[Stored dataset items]
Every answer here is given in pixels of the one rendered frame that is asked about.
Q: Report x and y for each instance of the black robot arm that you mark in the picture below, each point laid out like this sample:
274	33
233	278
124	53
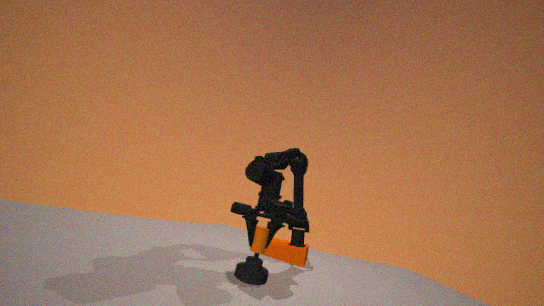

▸ **About this exercise**: The records above are to be repeated exactly, with the pictures left out.

▸ **Task result**:
Every answer here is given in pixels of the one rendered frame that is asked about.
Q: Report x and y for each instance of the black robot arm that you mark in the picture below, each point laid out like this sample:
274	33
233	278
124	53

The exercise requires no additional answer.